It is somewhat amazing that the New York Giants, a team that never makes a coaching change mid-season, was the first team to hop on the coaching carousel and fire their head coach during the just-concluded season.
But they were far from the only team to make a change and with the dawning of “Black Monday,” coaches around the NFL are having not-so happy New Year’s as frustrated ownerships jettison coaches.
John Mara said when speaking to the media after hiring Dave Gettleman for the general manager job that the Giants would be looking for a head coach with prior head coaching experience.
That pool of candidates was somewhat shallow when Mara made the statement, but is quickly expanding. Will any of these recently fired head coaches interest the Giants?
(This list will be updated as more coaches are fired)
Marvin Lewis (Cincinnati Bengals) - Lewis wasn’t (technically) fired. Rather, he said during the season that he would be moving on from Cincinnati to pursue other opportunities. However, considering Cincy’s disappointing finishes in each of the last two seasons, this feels like a mutually agreed upon parting of the ways. Lewis has had plenty of success with the Bengals, going to the playoffs in five of the last seven seasons, and finishing with double-digit wins in four straight seasons from 2012 to 2015. However, Lewis could never get over the hump and make an actual play-off run and has yet to win a post season game.
Jack Del Rio (Oakland Raiders) - Del Rio is an interesting case. Since becoming the Raider’s coach, he had more success than the previous four coaches put together and oversaw their return to respectability. But, when the opportunity to get Jon Gruden to return to Oakland arose, owner Mark Davis jumped — reportedly offering Gruden $10 million per year and an ownership stake in the franchise.
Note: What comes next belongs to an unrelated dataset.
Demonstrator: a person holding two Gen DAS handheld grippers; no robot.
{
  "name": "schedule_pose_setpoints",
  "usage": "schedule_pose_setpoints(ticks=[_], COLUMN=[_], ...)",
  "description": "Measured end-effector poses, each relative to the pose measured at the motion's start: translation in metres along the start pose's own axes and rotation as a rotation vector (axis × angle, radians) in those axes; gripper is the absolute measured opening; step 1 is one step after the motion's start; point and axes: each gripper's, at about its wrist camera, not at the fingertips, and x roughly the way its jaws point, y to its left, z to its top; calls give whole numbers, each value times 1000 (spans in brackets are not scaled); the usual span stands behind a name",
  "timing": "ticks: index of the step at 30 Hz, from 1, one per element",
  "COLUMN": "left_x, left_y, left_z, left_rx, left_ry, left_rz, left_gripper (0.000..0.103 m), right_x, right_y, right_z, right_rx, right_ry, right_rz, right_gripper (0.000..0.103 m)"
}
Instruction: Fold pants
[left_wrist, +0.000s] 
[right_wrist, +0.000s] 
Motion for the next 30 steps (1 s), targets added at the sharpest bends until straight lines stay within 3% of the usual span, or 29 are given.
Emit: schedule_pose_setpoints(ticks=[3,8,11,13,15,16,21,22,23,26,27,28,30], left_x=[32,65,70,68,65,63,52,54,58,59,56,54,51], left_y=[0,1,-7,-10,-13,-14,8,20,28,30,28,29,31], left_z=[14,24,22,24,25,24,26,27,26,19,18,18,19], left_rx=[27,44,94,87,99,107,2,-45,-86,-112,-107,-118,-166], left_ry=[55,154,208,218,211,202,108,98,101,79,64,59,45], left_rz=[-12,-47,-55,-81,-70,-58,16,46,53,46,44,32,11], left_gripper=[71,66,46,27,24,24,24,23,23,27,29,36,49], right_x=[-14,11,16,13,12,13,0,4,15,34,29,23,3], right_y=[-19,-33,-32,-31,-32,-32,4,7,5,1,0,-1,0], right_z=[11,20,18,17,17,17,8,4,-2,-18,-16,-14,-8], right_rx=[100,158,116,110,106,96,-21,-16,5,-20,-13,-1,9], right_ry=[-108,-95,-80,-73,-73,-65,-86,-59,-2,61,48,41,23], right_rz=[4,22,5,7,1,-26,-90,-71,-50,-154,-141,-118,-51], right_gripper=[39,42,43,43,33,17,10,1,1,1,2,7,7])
Del Rio was previously the coach of the Jacksonville Jaguars from 2003 to 2011, following the firing of Tom Coughlin. He is also been a defensive coordinator for the Carolina Panthers in 2002 (2nd ranked defense) and Denver Broncos in 2012 (4th ranked scoring defense).
John Fox (Chicago Bears) - Fox is a familiar name for Giants fans, and has deep ties to the franchise. He was the Giants’ defensive coordinator under Jim Fassel and was generally well-liked around the organization. Unsurprisingly, Fox’s teams have generally fielded solid, even dominant, defenses. Fox certainly fits Mara’s desire for an experienced coach, and Gettleman suggested a preference for a defensive-minded coach in his interview with Bob Papa.
Jim Caldwell (Detroit Lions) - Caldwell has been a head coach in the NFL twice before. He was promoted from quarterbacks and assistant head coach to replace Tony Dungy in 2009, where he went 14-2 and 10-6 before going 2-14 when Peyton Manning was out for the year. He was hired by the Baltimore Ravens as offensive coordinator and quarterbacks coach in 2012 and the team went on to win the Super Bowl. Following the Super Bowl, Caldwell was hired by the Detroit Lions, where he went 11-5, 7-9, 9-7, and 9-7 before being fired Monday Morning.
Chuck Pagano (Indianapolis Colts) - Pagano replaced Caldwell at Indianapolis when the team drafted Andrew Luck in 2012. He was an assistant coach in the NFL from 2001 to 2007 as a secondary and defensive backs for the Cleveland Browns (2001 - 2005) and Oakland Raiders (2005-2006), respectively. He spent 2007 as the defensive coordinator at North Carolina before returning to the NFL to be Baltimore’s secondary coach from 2008 to 2010, and defensive coordinator in 2011. This past 4-12 season (with an injured Andrew Luck) was Pagano’s first under .500, going 11-5 in each of his first three seasons and 8-8 in each of the previous two.